Cuántas lecciones nos da Dios en estos momentos de confinamiento: la convivencia familiar, el servicio de unos a otros, el testimonio heroico de quienes trabajan en primera línea del campo de batalla, la solidaridad de todos quedándonos en casa para derrotar el virus, la preciosa lección de tantas personas que parten de este mundo en la paz de Dios. Nunca nos habíamos imaginado que seríamos capaces de tanto. Y es que en las situaciones límite, sale lo mejor de nosotros mismos.
Creo que junto a todo eso, se da la experiencia de que Dios está cercano, que nos asiste con su gracia, que nos ha dado a su madre como madre nuestra, María Santísima. Que nos hace palpar la experiencia de Iglesia en su modalidad doméstica y sus abundantes testimonios de caridad activa. Este confinamiento es ocasión para la oración personal y en familia. Vemos que salen a la luz la generosidad y la caridad ampliadas.

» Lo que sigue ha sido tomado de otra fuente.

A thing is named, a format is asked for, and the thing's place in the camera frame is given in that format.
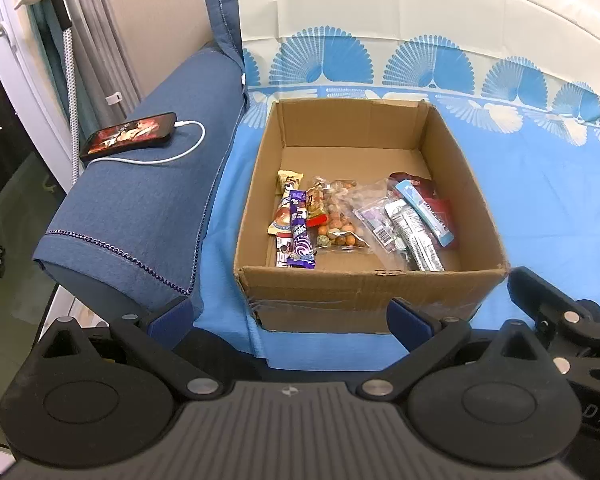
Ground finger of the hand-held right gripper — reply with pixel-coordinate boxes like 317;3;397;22
507;266;600;376

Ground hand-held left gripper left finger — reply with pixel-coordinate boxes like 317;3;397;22
37;296;227;402

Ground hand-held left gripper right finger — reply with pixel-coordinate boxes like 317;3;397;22
355;297;565;402

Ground brown cardboard box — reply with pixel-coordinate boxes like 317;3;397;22
232;99;511;335

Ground silver snack bar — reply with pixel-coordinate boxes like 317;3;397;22
384;199;446;272

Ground clear packet purple label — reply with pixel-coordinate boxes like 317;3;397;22
350;177;411;266

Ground blue stick packet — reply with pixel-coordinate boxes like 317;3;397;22
394;180;455;247

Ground clear packet coloured nuts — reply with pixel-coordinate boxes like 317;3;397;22
310;176;372;252

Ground red white snack bar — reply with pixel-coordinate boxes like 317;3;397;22
275;232;293;268

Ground purple candy bar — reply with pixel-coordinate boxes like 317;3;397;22
286;190;317;270

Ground dark red long packet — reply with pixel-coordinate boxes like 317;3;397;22
387;172;436;196

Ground nut bar clear wrapper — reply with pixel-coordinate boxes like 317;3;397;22
305;184;332;228

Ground gold wafer bar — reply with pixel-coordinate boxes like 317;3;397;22
266;170;306;236

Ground blue fan-print sheet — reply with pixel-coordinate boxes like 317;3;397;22
190;0;600;376

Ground blue denim sofa armrest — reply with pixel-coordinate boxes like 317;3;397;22
32;0;246;361

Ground black smartphone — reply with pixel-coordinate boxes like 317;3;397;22
79;111;178;163

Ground grey curtain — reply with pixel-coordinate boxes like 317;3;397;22
27;0;141;131

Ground white charging cable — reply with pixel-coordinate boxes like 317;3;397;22
90;120;206;166

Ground speckled steamer hose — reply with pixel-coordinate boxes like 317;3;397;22
15;0;81;186

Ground white window frame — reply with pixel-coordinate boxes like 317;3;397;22
0;0;86;181

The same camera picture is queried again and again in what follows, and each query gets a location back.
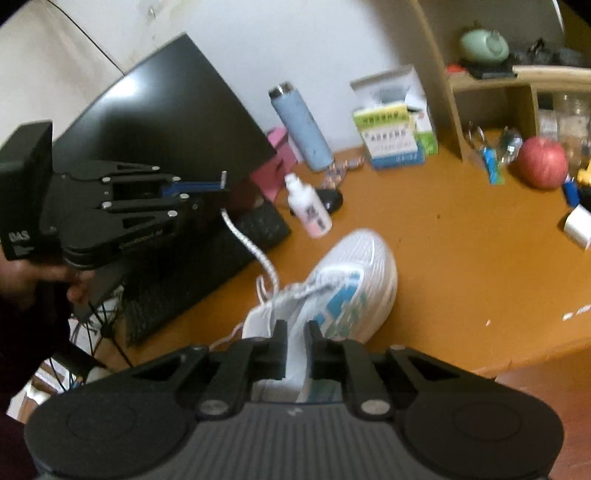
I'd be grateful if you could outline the white blue sneaker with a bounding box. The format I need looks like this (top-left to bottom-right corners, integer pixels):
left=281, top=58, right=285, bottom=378
left=242, top=228, right=399, bottom=403

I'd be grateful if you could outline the black computer monitor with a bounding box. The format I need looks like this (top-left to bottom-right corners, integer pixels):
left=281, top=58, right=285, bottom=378
left=51, top=32, right=278, bottom=324

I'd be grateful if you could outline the green yellow medicine box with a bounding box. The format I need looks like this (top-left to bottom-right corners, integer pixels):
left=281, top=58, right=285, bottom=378
left=353, top=105, right=412, bottom=135

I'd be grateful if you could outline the black computer mouse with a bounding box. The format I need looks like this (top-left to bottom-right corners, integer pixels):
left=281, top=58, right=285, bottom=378
left=318, top=188, right=345, bottom=214

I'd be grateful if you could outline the glass jar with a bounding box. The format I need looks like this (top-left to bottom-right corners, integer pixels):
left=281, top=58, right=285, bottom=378
left=551, top=92, right=591, bottom=177

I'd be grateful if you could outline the red apple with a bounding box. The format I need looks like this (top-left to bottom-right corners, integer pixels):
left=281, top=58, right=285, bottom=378
left=516, top=136, right=569, bottom=190

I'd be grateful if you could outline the metal key ring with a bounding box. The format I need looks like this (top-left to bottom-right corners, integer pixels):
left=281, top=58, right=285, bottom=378
left=466, top=124, right=486, bottom=153

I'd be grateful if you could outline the blue white medicine box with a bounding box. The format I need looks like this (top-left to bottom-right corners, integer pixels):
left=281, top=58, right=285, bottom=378
left=362, top=127, right=426, bottom=171

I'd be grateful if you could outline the bundle of black cables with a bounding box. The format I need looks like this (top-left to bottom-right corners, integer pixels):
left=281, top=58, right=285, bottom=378
left=46, top=295, right=136, bottom=385

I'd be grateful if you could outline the pink box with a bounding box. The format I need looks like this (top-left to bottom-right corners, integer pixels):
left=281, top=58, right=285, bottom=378
left=252, top=128, right=304, bottom=202

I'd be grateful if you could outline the dark plastic bag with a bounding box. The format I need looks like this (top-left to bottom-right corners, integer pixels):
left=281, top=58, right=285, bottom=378
left=512, top=41, right=583, bottom=68

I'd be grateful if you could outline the white speckled shoelace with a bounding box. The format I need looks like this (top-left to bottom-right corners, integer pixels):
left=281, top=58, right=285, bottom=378
left=212, top=208, right=334, bottom=352

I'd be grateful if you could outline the white green medicine box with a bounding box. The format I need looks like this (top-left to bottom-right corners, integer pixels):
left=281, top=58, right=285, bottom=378
left=349, top=65, right=439, bottom=158

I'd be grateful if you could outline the clear plastic bag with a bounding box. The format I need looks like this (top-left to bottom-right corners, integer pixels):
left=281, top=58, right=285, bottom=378
left=501, top=129, right=525, bottom=165

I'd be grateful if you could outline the person's left hand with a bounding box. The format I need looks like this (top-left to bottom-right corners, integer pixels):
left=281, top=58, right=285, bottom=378
left=0, top=260, right=96, bottom=306

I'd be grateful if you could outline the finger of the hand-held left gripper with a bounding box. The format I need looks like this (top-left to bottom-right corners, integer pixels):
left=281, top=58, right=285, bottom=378
left=100, top=190, right=232, bottom=241
left=54, top=161, right=228, bottom=204

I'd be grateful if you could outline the white pink spray bottle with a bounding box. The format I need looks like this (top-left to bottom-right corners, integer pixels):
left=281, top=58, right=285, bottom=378
left=284, top=173, right=334, bottom=240

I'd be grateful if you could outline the light blue thermos bottle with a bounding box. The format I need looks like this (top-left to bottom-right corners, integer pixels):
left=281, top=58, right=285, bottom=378
left=269, top=82, right=334, bottom=173

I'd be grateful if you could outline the green ceramic teapot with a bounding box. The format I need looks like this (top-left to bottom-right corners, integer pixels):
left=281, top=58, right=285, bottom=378
left=459, top=28, right=510, bottom=64

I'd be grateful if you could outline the black smartphone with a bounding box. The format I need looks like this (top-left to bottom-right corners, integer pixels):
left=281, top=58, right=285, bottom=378
left=466, top=62, right=518, bottom=79

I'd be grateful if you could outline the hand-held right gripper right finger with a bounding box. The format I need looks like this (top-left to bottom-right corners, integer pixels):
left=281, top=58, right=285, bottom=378
left=305, top=318, right=463, bottom=420

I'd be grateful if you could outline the wooden desk shelf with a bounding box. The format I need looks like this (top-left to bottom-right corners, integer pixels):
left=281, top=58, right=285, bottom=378
left=411, top=0, right=591, bottom=163

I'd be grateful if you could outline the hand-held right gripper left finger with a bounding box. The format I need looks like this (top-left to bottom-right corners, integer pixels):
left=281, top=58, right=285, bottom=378
left=131, top=318, right=288, bottom=420

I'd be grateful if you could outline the blue strip packet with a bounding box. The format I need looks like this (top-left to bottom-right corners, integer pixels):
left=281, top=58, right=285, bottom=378
left=482, top=147, right=505, bottom=186

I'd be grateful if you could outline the black computer keyboard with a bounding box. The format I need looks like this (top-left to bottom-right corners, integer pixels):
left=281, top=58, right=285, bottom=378
left=122, top=203, right=293, bottom=348

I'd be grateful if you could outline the white charger plug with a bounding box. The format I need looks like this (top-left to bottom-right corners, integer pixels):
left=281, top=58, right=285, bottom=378
left=563, top=205, right=591, bottom=250

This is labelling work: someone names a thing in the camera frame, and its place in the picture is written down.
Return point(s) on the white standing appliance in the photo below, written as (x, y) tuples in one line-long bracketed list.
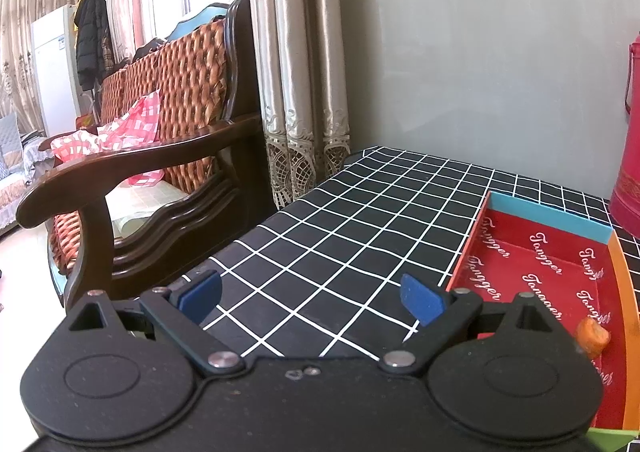
[(52, 77)]

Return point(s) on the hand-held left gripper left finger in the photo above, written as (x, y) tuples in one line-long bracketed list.
[(202, 294)]

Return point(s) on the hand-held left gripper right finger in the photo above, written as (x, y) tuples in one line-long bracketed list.
[(422, 299)]

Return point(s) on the red-lined cardboard box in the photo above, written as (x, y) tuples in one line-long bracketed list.
[(540, 252)]

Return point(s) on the dark wooden armchair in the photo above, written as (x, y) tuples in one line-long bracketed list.
[(150, 157)]

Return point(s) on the grey covered sofa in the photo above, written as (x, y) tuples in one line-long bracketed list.
[(20, 167)]

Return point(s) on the black hanging coat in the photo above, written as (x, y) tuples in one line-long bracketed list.
[(90, 42)]

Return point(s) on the red thermos flask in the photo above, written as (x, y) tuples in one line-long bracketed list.
[(627, 142)]

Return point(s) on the pale yellow seat pad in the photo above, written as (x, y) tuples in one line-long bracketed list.
[(145, 207)]

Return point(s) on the black white checked tablecloth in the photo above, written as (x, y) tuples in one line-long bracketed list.
[(350, 232)]

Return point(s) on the beige lace-hem curtain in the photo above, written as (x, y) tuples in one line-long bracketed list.
[(295, 57)]

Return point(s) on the orange woven chair cushion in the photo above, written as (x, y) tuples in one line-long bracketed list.
[(185, 82)]

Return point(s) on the small carrot piece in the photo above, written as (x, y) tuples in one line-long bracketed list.
[(592, 336)]

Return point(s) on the red white checked cloth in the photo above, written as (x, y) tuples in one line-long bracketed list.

Me llegan testimonios de sacerdotes que inventan formas diferentes con tal de estar cerca de sus fieles de múltiples maneras y alentarlos en esta situación, algunos poniendo en riesgo su vida por atender sacramentalmente al pueblo de Dios, con enfermos, con ancianos, con pobres. Hay párrocos que suministran la Santa Comunión a sus fieles por medio del padre o madre de familia cuando sale a la compra, pasa por la parroquia y lo lleva respetuosamente para todos los de casa. No podemos vivir sin víveres para el cuerpo, no podemos vivir sin Eucaristía para el alma, además de la comunión espiritual.
Nos llegan testimonios de religiosas que se juegan la vida en la atención a los ancianos, y lo hacen por Dios, afrontando incluso campañas mediáticas de desprestigio (bien orquestadas), cuando lo están dando todo por los ancianos sin ninguna nómina durante toda su vida, a coste cero para la sociedad. Y un sinfín de iniciativas de jóvenes y adultos para estar cerca de los más necesitados.
Cuando salgamos de esta, reconoceremos que Dios ha estado muy a nuestro lado y que la caridad cristiana no es «opio del pueblo», sino la expansión del amor que brota continuo del Corazón de Cristo. Sigamos así, porque los momentos de prueba aquilatan la verdadera virtud.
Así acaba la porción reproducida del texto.